Syracuse students are starting to discover the best drink ever created. LaCroix has always existed at the edge of our collective consciousness. Often, it’s impossible to remember the first time you encountered one; they’ve always been there, like a word you learned years ago or a movie you watched as a child. The garishly beautiful cans greet you on store shelves like old friends. Maybe you started enjoying them lounging by the pool, or throwing one back after another day at work, or in your cool friend’s dorm room. LaCroix exists as many things to many people, a drink to some, a lifestyle to many, an obsession to others.
In the past year, the sparkling beverage has enjoyed a renaissance of sorts. LaCroix was created over 30 years ago as a humble Midwestern seltzer brand based out of Wisconsin, but with an exotic name that almost made it mysterious. Instead of striving for luxury like San Pellegrino or Perrier, the company made its aura decidedly more democratic and fun. Despite its excellence, and LaCroix is excellent, the drink didn’t make a splash until a few years ago.
Its rise came at the beginning of our current health craze. It became trendy for health-conscious young people to give up junk food and soda and replace them with kale and sparkling water. Suddenly, moms weren’t the ones buying LaCroix—college students began to buy it with gusto.
It’s healthy, sure, with zero calories, sugar, or carbs, but what really distinguishes the drink is its effortless balance between unpretentious and cool. It’s flashier than store-brand seltzer, less bougie than San Pellegrino, and prettier than whatever the hell Sparkling Ice is. Most importantly, it’s fucking delicious. It contains the essence of flavor—a mere whisper of lime or cherry. Somehow, it is more than the sum of its parts. A can of LaCroix can cure anything.
The craze rose to new heights last summer, with a thinkpiece in the New York Times, an investigative report in Vox, and even a site to design your own can. Its addictive qualities were expounded upon via social media.

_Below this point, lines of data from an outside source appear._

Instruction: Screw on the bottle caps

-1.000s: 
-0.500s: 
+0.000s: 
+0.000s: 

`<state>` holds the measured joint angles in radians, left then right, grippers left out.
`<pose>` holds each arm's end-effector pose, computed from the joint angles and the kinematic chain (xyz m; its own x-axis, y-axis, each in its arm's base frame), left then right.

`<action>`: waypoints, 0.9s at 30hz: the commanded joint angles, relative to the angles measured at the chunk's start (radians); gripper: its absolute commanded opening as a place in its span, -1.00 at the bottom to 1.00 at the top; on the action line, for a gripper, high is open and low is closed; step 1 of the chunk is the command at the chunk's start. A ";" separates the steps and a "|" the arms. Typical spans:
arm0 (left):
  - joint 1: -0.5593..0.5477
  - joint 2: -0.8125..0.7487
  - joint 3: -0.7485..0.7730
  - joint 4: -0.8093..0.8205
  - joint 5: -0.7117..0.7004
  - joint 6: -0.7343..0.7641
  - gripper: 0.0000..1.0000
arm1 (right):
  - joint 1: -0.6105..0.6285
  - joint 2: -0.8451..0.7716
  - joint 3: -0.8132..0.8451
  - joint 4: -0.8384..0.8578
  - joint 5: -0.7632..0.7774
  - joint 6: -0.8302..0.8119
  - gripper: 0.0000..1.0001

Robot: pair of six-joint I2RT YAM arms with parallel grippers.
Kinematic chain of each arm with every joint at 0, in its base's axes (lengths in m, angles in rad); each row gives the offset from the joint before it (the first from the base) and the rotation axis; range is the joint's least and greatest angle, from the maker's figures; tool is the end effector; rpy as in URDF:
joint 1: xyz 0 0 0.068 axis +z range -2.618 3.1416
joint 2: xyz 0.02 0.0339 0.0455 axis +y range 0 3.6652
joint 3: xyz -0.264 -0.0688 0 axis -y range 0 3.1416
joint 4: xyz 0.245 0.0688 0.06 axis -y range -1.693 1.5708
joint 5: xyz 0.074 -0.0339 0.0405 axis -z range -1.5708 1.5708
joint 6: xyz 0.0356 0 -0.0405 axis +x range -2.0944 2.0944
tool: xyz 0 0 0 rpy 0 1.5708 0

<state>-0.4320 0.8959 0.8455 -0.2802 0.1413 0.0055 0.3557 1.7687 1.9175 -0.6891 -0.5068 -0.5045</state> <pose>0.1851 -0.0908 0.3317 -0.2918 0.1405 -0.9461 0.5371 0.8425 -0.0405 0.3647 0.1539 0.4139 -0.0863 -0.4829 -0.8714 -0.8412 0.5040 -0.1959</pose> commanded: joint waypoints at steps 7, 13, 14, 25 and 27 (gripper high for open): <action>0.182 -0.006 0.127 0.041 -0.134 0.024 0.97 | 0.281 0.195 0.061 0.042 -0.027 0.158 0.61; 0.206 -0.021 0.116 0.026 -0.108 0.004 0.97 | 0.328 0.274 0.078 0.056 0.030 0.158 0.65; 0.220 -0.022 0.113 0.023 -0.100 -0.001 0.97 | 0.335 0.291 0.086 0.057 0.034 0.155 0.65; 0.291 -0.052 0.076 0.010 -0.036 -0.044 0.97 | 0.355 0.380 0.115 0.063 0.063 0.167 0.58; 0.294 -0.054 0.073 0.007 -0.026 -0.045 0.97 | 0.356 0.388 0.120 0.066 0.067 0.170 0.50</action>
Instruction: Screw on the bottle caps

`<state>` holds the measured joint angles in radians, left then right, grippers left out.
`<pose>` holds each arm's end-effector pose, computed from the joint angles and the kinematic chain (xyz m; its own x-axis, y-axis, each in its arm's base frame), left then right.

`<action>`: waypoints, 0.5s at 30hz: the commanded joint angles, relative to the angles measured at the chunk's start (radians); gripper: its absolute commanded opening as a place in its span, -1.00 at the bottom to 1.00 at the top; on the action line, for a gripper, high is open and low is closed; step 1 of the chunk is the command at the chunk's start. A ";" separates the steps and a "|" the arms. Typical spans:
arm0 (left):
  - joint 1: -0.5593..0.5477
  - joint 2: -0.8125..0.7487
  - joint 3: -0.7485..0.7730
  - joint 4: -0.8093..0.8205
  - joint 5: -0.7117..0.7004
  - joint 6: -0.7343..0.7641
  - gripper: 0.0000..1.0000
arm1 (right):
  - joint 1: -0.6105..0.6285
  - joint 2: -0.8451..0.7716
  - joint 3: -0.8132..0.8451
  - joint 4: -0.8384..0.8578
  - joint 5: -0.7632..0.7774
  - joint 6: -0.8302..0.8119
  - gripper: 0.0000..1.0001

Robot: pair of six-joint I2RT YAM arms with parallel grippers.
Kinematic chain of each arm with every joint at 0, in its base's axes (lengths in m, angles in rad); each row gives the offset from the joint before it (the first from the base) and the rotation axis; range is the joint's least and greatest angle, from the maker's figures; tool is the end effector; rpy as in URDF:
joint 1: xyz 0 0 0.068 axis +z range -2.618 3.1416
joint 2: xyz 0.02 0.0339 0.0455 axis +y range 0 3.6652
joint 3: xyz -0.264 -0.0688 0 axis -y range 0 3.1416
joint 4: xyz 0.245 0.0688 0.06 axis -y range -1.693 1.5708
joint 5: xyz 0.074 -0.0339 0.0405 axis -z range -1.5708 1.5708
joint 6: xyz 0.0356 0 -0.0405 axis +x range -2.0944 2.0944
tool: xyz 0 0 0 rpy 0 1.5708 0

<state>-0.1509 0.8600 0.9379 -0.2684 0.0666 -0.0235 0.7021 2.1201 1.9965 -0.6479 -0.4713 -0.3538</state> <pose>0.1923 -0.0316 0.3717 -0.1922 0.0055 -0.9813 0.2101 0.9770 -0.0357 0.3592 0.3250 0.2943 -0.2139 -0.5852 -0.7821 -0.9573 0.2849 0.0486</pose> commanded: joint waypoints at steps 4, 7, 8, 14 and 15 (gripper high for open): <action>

These days, the drink has become a dorm room staple. Nestled next to half-empty New Amsterdam bottles and cases of Top Ramen, its gaudy colors shimmer like magic. Floormates constantly steal and trade the stuff, the college equivalent of cigarettes in a jail cell. Pamplemousse hits like a drug.
Syracuse is catching on to the trend. Sorority girls sport “La Croixs Over Boys” shirts, and subtle LaCroix laptop stickers are a common sight in Schine. There’s no better way to ride out a blizzard than with a can of lime or apricot, watching the snow fall while sipping the essence of a summer day. The drink is a reminder of the outside world, a promise that warmer days are yet to come. LaCroix gives us what we all need.